It is perhaps appropriate that news of Paula Simons’s appointment to the Senate, and subsequent end to her 30-year journalism career at the Edmonton Journal, was scooped by a journalist. Simons had been keeping the news a secret, but about an hour before the Office of the Prime Minister made the announcement in October 2018, journalist Dale Smith just tweeted it out. Simons recalls sitting in the newsroom, trying to write her column before the news broke, when her coworkers started popping their heads up from between their cubicles like gophers, asking her, “Is it true? Is it true?!”
It was true. After a series of staggering layoffs at the Edmonton Journal in 2016, coupled with the fragile state of the Canadian media industry, Simons started to consider other career possibilities. “It was difficult because I saw myself as a journalist, I defined myself as a journalist, and the Journal had been very, very good to me,” Simons says.
“But I wanted to do something where I could still feel good about doing public service and serving the community. And, to be very blunt, at that point I was in my early 50s and wanted to find something that would allow me to support my family and save for retirement.”
When someone suggested she apply to be a senator, Simons initially laughed off the idea. But when she mentioned it to her sisters-in-law and brother, they enthusiastically encouraged her to apply. Being a senator would allow her to continue to champion the same issues she had embraced as a columnist, and would offer job security journalism did not. “[Applying] was a combination of idealism, and brass-tacks practicality,” Simons says.
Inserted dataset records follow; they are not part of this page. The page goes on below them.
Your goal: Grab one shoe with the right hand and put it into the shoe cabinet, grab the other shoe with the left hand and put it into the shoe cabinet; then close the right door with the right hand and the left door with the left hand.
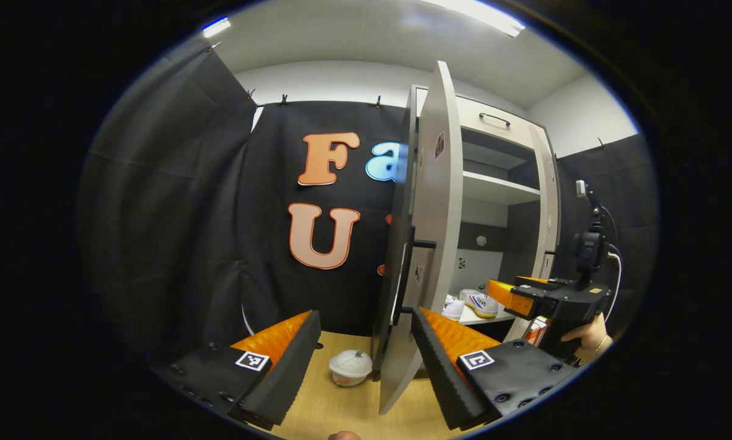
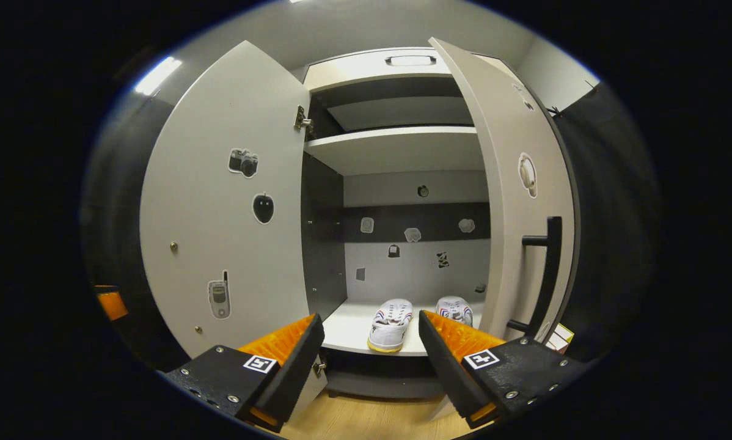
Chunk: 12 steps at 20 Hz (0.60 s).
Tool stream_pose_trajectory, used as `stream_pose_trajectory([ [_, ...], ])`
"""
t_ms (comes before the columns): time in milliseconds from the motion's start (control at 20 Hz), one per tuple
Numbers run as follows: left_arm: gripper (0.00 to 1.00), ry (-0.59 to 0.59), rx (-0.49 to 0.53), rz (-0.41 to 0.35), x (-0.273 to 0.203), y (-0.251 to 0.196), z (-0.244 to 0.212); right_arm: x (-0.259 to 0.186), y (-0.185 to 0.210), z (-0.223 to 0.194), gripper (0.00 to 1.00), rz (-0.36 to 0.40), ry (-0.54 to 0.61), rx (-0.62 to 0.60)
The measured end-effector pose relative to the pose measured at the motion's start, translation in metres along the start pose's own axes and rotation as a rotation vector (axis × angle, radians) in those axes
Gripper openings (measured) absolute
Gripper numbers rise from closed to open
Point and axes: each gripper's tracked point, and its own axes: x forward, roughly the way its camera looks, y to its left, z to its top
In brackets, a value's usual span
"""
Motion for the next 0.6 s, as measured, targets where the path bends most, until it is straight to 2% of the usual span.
stream_pose_trajectory([
  [300,0.97,-0.03,0.006,-0.095,0.045,-0.013,0.004,-0.034,-0.013,0.008,0.95,-0.006,-0.008,-0.033],
  [400,0.94,-0.023,0.022,-0.094,0.057,-0.015,0.0,-0.044,-0.022,0.012,0.95,-0.023,-0.017,-0.049],
  [500,0.97,0.001,-0.003,-0.121,0.065,-0.023,-0.009,-0.052,-0.03,0.016,0.95,-0.041,-0.023,-0.065],
  [600,0.96,0.012,-0.022,-0.116,0.068,-0.022,-0.011,-0.058,-0.037,0.017,0.96,-0.057,-0.027,-0.084],
])
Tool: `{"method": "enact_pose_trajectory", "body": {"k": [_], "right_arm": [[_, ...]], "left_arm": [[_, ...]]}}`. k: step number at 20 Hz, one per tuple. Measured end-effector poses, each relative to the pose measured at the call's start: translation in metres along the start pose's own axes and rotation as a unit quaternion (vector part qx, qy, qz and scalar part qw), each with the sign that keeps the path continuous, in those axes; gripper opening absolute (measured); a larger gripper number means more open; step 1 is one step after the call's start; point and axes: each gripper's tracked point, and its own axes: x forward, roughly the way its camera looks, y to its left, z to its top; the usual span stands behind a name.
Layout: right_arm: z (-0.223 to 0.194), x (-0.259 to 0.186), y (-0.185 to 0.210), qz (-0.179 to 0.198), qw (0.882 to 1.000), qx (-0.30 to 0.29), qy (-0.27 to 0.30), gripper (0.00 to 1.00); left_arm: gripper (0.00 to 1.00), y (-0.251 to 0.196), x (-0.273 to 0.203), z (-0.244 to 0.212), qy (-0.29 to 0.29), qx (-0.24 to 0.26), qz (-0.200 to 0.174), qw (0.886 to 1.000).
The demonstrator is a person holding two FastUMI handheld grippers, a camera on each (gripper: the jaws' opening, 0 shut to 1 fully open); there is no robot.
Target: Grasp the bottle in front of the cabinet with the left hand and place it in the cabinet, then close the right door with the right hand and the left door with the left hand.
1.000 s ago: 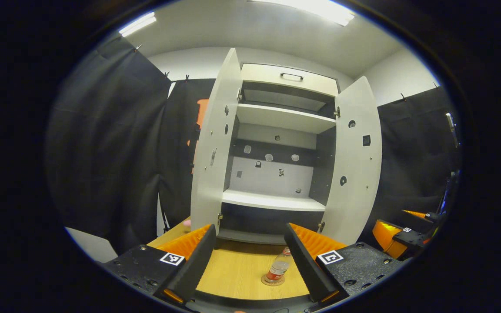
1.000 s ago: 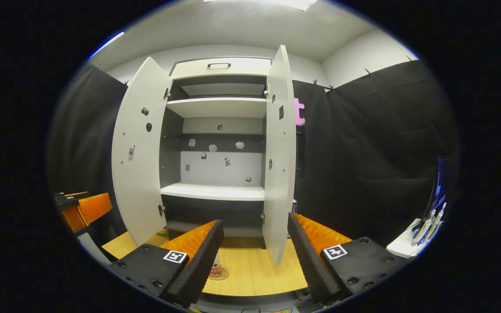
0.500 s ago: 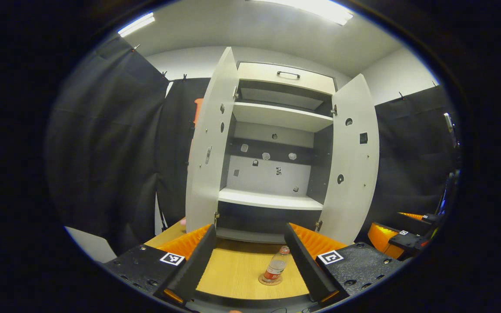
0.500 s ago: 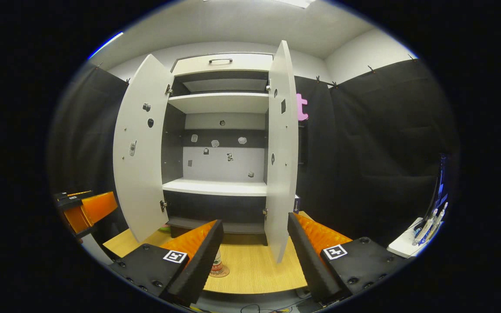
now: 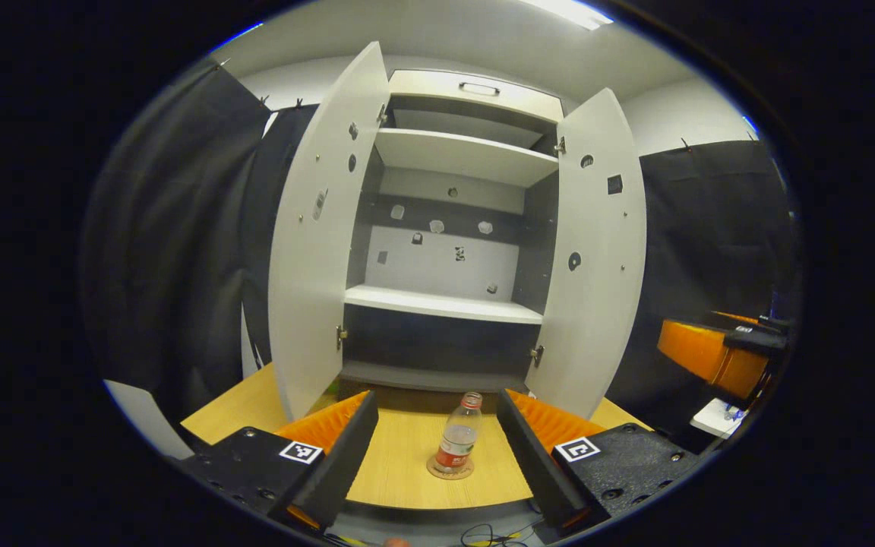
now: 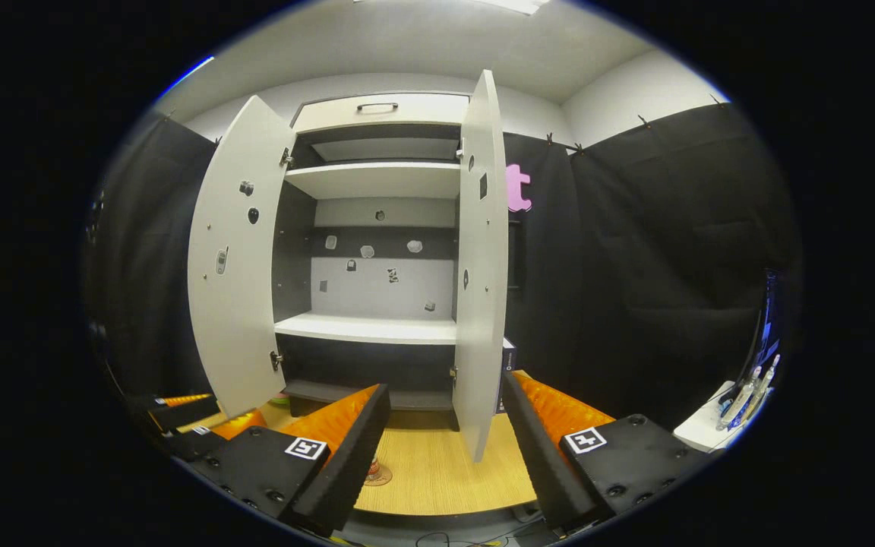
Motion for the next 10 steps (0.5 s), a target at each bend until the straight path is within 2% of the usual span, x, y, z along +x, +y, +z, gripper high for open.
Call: {"method": "enact_pose_trajectory", "body": {"k": [5,6,10], "right_arm": [[-0.001,0.003,-0.007,0.002,1.000,-0.005,0.005,0.90],[-0.001,0.005,-0.010,0.002,1.000,-0.007,0.006,0.97],[-0.001,0.012,-0.021,-0.002,1.000,-0.011,0.009,0.97]], "left_arm": [[0.96,-0.012,0.031,-0.054,0.034,0.003,-0.010,0.999],[0.96,-0.014,0.038,-0.066,0.045,0.004,-0.011,0.999],[0.96,-0.025,0.069,-0.100,0.066,0.006,-0.019,0.998]]}}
If you spend any time on social media — Simons herself is very active on Twitter @Paulatics — you have observed that Edmontonians, Albertans and Canadians have become increasingly more divided and partisan during the pandemic. However, the Canadian Senate is arguably the least partisan it has ever been. Up until 2015, senators were patronage appointments chosen by the Prime Minister, often based on party affiliation and loyalty. In the wake of a series of Senate scandals leading up to 2015, Liberal leader Justin Trudeau removed all of the Liberal senators from his caucus and, when he was elected Prime Minister, reformed the Senate so that it is now based on an open, competitive application process. Applicants are then evaluated based on professional excellence, community service, and understanding of Canadian governance. Currently, only 16 of 105 senators formally belong to a political party (the CPC). Simons herself is an independent Senator.